Leading the way was sophomore Jaylen Waddle, who had been overdue for a game like this.
After every other Alabama starting wide receiver had a big game during the month of September, the Houston product totaled 176 all-purpose yards to lead all players. He caught three passes for 48 yards and his first receiving touchdown of the season, along with 128 yards on four punt returns.
“I’m happy for him,” junior wide receiver Henry Ruggs III said. “He’s been kind of quiet all season. I don’t think he had a touchdown before this game. It was just good for him, especially in his home environment.”
Ruggs scored on a 33-yard touchdown and accounted for 131 yards on four kickoff returns. Junior DeVonta Smith had 99 receiving yards and one touchdown on seven catches before finishing the game in the locker room after being ejected for throwing a punch.
The Alabama running game also got into the mix. With graduate transfer Landon Dickerson at center, the line helped Najee Harris have a season-best 114 rushing yards on a career-high 20 carries. He also caught a 16-yard touchdown pass.
“It went really well,” Dickerson said about making his first career road start at center, in front of 106,749 fans at Kyle Field. “We didn’t have many communications problems.”

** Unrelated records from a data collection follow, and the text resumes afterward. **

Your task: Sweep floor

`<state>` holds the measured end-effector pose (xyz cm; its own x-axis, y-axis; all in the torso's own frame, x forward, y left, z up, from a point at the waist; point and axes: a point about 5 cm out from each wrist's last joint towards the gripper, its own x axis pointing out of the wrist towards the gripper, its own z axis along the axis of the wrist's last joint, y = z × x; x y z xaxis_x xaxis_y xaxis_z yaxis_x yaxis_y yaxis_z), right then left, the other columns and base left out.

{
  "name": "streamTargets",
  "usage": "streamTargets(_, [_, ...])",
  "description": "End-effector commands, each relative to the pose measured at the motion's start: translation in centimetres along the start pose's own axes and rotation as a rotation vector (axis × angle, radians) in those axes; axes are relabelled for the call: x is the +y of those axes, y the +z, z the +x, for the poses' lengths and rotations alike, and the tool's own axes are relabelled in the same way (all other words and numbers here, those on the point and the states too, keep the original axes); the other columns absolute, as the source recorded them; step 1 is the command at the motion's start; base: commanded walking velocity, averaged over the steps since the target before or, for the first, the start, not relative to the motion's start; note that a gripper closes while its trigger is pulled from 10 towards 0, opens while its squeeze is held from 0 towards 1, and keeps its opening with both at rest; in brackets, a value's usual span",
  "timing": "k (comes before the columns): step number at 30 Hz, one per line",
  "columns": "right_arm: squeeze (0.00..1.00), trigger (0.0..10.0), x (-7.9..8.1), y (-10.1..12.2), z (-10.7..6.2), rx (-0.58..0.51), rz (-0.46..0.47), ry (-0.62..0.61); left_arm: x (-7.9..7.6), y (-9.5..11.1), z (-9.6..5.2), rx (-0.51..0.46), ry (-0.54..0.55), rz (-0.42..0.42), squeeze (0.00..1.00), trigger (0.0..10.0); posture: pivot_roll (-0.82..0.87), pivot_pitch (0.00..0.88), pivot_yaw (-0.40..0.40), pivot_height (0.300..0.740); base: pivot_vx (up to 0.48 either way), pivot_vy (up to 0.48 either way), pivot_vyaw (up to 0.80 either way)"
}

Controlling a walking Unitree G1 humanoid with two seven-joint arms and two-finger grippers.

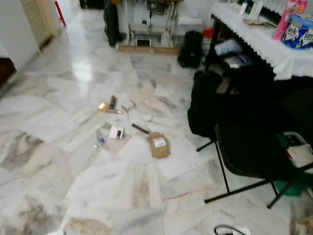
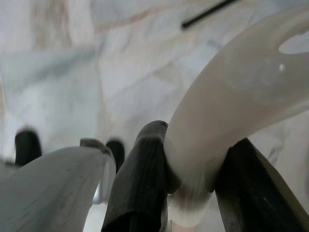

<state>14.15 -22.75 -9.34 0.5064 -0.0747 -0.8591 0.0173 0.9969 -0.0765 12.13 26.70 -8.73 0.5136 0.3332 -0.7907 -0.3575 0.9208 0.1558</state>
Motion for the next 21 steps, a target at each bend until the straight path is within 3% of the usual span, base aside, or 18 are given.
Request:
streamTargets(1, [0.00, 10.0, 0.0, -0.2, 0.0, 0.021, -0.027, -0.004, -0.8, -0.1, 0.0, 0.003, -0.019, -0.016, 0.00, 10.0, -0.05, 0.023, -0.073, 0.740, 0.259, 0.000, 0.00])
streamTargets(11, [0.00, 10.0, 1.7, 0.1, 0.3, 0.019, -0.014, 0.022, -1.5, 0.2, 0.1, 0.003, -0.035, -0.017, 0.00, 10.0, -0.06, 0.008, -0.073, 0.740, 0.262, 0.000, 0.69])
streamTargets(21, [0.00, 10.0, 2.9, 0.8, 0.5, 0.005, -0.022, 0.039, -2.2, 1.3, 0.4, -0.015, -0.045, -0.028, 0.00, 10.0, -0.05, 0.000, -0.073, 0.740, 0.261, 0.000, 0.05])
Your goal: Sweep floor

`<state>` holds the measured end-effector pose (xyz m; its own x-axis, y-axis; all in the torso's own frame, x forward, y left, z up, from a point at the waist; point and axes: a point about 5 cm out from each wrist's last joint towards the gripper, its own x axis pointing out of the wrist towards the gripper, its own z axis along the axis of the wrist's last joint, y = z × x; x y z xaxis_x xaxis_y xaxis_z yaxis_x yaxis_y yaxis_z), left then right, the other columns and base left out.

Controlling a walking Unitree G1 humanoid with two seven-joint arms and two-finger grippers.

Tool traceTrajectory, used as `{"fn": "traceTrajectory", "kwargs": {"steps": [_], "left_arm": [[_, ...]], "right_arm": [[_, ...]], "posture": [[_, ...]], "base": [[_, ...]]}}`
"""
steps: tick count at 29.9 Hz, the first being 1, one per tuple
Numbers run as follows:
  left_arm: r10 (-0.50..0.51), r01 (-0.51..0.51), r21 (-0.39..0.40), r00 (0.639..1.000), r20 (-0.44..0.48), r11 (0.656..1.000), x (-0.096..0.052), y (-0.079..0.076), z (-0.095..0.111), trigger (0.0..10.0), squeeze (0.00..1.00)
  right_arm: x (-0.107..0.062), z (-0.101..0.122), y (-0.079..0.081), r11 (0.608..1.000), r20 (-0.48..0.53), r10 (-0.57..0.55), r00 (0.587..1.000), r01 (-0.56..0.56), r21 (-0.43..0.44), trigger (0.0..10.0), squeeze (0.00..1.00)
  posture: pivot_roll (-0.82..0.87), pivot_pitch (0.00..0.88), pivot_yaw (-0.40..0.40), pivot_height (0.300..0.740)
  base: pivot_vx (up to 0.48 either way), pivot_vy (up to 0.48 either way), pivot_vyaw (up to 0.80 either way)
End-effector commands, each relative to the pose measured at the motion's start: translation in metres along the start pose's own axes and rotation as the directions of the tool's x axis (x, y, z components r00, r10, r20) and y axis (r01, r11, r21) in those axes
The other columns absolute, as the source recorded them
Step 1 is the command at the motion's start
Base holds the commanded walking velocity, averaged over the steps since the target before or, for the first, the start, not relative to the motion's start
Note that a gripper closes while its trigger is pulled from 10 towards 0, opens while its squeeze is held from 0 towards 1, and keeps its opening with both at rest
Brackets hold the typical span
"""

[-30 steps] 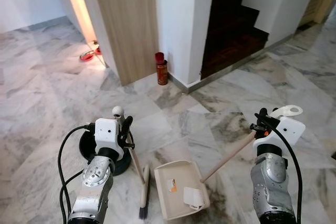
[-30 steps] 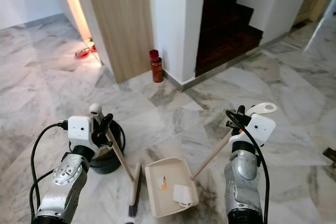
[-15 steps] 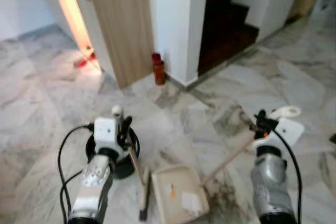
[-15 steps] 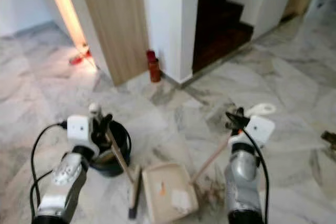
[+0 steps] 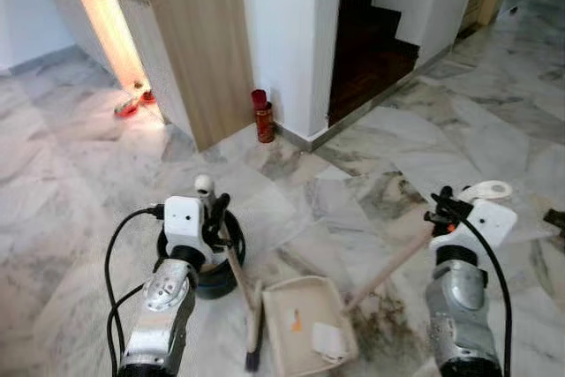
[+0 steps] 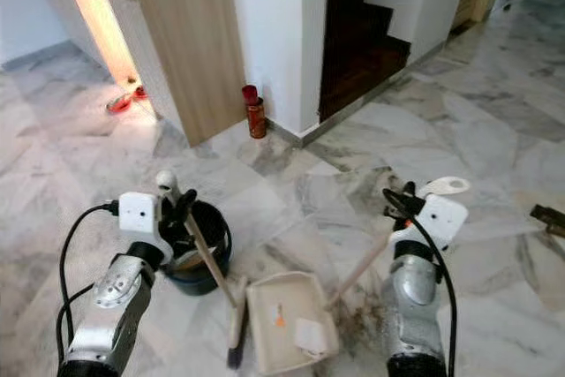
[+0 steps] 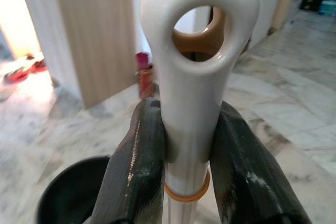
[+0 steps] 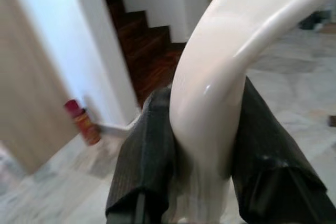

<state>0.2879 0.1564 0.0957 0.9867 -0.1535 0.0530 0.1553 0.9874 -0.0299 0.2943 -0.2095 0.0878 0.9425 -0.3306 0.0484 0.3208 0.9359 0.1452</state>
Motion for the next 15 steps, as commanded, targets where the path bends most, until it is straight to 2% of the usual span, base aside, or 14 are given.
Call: {"fn": "traceTrajectory", "kwargs": {"steps": [1, 15], "left_arm": [[-0.002, 0.001, 0.014, 0.999, 0.054, 1.000, 0.0035, 0.0004, 0.0129, 10.0, 0.00], [-0.017, 0.016, 0.009, 0.999, 0.050, 1.000, 0.0031, -0.0009, 0.0125, 10.0, 0.00]], "right_arm": [[0.0036, 0.0087, 0.0030, 0.999, 0.035, -0.001, 0.999, 0.000, 0.038, 10.0, 0.00], [0.0035, 0.0086, 0.0029, 0.999, 0.037, -0.001, 0.999, 0.000, 0.038, 10.0, 0.00]], "posture": [[0.02, 0.000, 0.040, 0.740], [0.01, 0.000, 0.043, 0.740]], "base": [[0.000, 0.296, 0.00], [0.000, 0.295, 0.00]]}}
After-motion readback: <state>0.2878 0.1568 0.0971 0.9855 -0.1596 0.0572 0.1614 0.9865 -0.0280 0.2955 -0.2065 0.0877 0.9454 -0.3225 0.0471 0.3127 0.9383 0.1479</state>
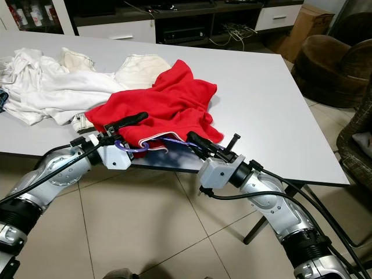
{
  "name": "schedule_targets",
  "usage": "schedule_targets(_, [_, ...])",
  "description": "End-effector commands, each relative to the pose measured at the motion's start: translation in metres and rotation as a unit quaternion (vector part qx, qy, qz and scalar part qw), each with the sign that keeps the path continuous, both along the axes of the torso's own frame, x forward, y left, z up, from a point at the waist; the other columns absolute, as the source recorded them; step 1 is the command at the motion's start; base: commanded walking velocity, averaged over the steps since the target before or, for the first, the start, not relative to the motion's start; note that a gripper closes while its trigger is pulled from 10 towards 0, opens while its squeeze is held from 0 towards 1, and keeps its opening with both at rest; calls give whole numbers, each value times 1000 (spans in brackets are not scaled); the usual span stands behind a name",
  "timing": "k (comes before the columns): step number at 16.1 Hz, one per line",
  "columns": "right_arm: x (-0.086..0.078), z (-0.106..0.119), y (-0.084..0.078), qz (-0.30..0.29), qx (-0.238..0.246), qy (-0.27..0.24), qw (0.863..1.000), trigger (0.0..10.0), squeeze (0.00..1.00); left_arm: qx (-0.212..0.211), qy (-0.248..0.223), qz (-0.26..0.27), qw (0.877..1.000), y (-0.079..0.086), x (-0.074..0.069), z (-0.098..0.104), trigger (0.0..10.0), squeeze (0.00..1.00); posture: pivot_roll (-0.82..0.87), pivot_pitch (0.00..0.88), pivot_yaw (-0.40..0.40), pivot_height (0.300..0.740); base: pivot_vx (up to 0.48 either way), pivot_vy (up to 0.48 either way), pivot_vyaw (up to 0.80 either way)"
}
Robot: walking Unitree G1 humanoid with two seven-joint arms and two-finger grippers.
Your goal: Hang hanger
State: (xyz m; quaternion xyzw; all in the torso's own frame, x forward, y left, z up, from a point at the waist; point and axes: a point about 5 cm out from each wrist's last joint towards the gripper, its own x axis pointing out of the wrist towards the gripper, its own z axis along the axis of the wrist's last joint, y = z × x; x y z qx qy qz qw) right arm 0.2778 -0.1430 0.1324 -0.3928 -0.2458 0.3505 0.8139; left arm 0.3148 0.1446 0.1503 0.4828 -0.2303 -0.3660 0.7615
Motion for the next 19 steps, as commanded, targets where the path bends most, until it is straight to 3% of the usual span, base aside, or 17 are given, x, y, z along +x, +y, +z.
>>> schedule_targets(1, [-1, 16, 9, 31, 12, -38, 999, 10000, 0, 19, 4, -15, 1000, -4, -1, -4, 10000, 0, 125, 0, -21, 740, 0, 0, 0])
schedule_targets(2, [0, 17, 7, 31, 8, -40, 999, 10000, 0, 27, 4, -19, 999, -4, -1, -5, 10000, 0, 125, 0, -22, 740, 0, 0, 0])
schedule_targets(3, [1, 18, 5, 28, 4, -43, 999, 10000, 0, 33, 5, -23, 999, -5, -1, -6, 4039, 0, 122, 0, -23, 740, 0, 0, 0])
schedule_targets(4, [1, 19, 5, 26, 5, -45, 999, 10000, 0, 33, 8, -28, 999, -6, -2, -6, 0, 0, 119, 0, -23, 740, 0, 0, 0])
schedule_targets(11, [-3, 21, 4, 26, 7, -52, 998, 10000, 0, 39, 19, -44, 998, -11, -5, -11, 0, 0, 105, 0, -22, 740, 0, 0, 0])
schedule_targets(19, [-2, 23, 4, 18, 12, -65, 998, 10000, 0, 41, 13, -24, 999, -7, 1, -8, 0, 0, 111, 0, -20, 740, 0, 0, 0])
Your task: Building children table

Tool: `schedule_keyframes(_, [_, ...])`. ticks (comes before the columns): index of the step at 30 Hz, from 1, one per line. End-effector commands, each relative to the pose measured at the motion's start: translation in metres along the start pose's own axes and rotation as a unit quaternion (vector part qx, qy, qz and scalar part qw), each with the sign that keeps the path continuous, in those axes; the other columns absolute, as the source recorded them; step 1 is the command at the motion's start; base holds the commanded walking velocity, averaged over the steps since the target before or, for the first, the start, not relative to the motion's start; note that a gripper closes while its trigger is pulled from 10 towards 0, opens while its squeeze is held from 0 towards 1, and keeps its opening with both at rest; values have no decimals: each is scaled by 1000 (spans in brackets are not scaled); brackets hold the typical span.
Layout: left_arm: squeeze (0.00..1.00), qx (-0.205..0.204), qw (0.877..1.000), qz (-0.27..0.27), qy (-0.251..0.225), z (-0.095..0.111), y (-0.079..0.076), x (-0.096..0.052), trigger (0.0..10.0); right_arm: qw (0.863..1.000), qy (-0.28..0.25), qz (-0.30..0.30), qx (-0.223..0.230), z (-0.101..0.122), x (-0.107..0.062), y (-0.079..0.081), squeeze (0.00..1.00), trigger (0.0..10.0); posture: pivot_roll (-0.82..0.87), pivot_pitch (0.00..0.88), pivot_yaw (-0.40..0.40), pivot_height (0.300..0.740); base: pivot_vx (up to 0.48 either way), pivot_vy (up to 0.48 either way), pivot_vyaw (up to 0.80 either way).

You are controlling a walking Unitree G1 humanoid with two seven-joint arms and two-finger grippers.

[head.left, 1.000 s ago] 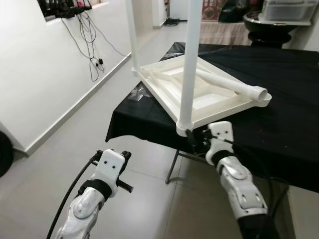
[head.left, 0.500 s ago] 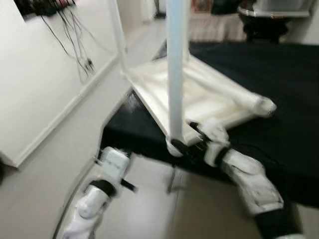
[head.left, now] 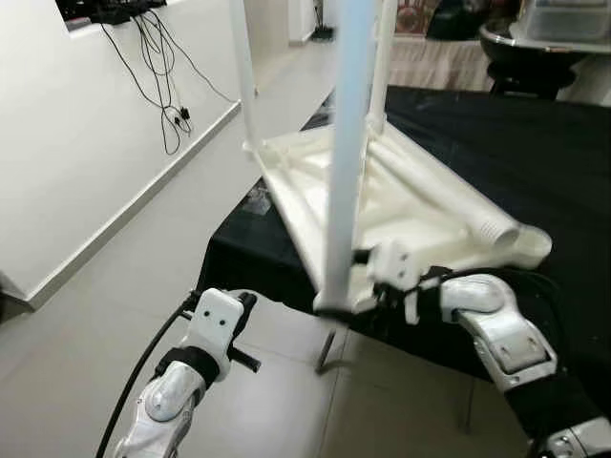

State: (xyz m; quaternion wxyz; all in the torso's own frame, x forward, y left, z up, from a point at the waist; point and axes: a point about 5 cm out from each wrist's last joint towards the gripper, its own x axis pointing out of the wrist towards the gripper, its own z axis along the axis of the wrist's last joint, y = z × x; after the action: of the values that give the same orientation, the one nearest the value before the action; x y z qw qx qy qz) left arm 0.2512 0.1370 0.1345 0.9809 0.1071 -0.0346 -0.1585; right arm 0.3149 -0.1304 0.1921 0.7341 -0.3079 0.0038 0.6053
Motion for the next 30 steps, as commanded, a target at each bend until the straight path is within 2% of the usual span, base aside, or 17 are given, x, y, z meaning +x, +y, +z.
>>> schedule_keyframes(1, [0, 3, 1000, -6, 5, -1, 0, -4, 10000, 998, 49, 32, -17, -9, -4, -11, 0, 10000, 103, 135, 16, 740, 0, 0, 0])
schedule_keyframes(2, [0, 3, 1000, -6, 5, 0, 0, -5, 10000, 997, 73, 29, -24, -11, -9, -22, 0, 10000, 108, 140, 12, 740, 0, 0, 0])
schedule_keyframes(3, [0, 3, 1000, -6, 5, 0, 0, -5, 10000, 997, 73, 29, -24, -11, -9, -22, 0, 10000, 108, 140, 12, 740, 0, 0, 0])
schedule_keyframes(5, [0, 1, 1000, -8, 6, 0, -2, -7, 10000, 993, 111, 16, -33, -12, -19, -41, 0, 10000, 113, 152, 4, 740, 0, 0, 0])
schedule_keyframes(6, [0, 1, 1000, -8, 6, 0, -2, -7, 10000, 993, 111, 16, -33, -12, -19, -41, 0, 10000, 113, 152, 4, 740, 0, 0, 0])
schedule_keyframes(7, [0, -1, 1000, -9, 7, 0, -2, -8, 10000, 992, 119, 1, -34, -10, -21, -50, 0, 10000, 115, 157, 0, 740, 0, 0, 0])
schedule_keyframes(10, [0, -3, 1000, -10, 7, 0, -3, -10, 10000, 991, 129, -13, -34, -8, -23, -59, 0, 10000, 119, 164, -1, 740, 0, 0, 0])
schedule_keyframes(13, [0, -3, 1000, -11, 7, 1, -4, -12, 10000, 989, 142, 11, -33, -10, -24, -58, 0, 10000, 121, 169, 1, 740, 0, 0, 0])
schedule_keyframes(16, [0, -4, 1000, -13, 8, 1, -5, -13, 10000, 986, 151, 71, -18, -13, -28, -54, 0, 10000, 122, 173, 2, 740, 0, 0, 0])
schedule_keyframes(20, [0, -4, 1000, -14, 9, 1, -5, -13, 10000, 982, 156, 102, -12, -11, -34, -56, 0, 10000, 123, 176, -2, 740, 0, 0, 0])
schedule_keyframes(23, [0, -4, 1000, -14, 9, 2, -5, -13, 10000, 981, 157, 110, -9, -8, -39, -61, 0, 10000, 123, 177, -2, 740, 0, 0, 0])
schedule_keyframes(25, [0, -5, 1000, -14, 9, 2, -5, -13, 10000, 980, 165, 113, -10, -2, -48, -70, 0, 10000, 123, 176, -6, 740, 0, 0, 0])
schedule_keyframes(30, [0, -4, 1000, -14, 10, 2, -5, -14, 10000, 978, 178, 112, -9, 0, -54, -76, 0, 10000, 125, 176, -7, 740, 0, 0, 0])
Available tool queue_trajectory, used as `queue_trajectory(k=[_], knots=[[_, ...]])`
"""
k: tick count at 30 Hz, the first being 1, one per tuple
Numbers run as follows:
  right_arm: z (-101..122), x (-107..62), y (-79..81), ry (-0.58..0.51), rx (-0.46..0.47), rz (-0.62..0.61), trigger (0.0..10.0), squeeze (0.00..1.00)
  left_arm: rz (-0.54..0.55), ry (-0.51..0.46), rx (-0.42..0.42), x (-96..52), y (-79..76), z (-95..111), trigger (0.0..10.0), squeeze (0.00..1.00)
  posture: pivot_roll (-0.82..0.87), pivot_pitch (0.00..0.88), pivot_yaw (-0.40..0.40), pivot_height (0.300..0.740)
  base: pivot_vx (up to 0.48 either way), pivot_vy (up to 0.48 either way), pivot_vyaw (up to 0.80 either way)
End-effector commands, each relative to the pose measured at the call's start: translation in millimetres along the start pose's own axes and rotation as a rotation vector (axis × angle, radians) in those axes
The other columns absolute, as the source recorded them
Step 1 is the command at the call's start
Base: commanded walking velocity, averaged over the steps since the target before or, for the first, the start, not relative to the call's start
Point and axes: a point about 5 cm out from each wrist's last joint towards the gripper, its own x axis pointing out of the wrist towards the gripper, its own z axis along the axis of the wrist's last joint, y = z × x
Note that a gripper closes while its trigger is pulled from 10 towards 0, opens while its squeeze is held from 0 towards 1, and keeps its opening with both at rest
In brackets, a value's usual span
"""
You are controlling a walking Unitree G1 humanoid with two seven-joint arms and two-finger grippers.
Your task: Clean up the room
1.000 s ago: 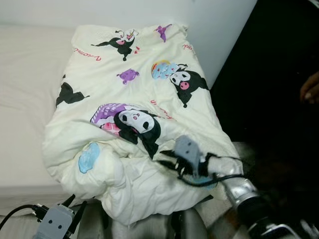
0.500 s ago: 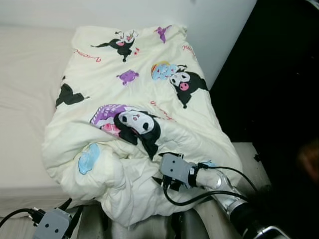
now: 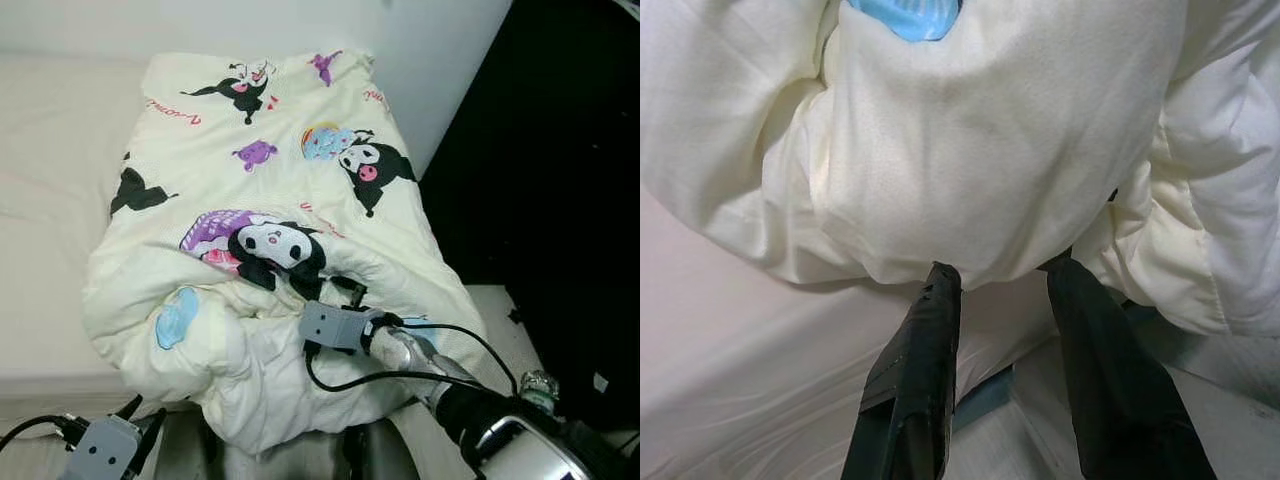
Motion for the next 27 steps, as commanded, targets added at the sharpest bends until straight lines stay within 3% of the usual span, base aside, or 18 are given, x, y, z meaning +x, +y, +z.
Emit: queue_trajectory(k=[1,3,4,5,6,27], knots=[[-9.1,-2.5,6.1,0.049,-0.005,0.01,10.0,0.0,-0.008,0.031,-0.003,-5.0,-2.4,-5.6,10.0,0.0,0.11,0.084,-0.093,0.597,0.0,0.0,0.0],[-12.7,-3.3,5.6,0.066,-0.005,-0.002,10.0,0.0,-0.006,0.032,-0.002,-5.6,-1.9,-5.7,10.0,0.0,0.11,0.082,-0.094,0.597,0.0,0.0,0.0],[-13.9,-3.8,5.3,0.068,0.008,-0.003,2.1,0.0,-0.004,0.033,-0.002,-5.9,-1.6,-5.8,10.0,0.0,0.11,0.082,-0.094,0.597,0.0,0.0,0.0],[-13.9,-3.8,5.3,0.068,0.008,-0.003,2.1,0.0,-0.004,0.033,-0.002,-5.9,-1.6,-5.8,10.0,0.0,0.11,0.082,-0.094,0.597,0.0,0.0,0.0],[-14.9,-4.5,4.9,0.065,0.026,-0.004,0.0,0.0,-0.003,0.034,-0.001,-6.2,-1.3,-5.9,10.0,0.0,0.11,0.082,-0.093,0.597,0.0,0.0,0.0],[-20.1,-6.6,-11.5,0.059,0.078,-0.097,0.0,0.0,-0.001,0.035,-0.004,-3.3,-2.7,-6.2,10.0,0.0,0.1,0.091,-0.092,0.597,0.0,0.0,0.0]])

Meanwhile, despite having some lapses, the defense harassed Texas A&M quarterback Kellen Mond, who was sacked five times. He finished 24-for-42 for 264 yards and two touchdowns. While Alabama wasn’t able to get an interception, Shyheim Carter did knock out a fumble that safety Xavier McKinney recovered.
“Oh man, it was very meaningful,” said Carter, who also had two pass breakups. “I’m just glad he recovered the fumble.
After getting in a full week of practice for the first time this season due to knee issues, junior linebacker Terrell Lewis had two of the sacks, while senior linebacker Anfernee Jennings and freshman linebacker Shane Lee tied for the team lead with eight tackles.
Texas A&M (3-3, 1-2 SEC) managed to keep pace with Alabama for exactly one possession, taking the opening kickoff and executing a 15-play drive, for 75 yards, resulting in a 1-yard touchdown plunge by Mond.
“They pretty much make you work for everything,” Mond said.
The result of effective coaching and preparation, it was the longest drive against Alabama this season in taking more than eight minutes off the clock. However, it was arguably the best the Aggies looked all game.
It took just 10 plays for Alabama to answer, with the first of three touchdown throws on third down by Tagovailoa. On the first, Waddle only needed a block from Smith to reach the end zone.
Smith took the second 47 yards on a slant route when Tagovailoa correctly read a safety blitz and threw into the abandoned hole.
Harris had the subsequent touchdown, this time 16 yards on a catch over the middle.
All three scores were on third-and-7 or longer. However, when Tagovailoa went for it a fourth time, across the middle to Jerry Jeudy, he didn’t see the safety on the far side, resulting in his first interception of the season.
Combined with things like 11 penalties and scoring just two touchdowns in five red-zone trips, it was like three steps forward, one step back, all game.
“We have to play smarter,” Nick Saban said.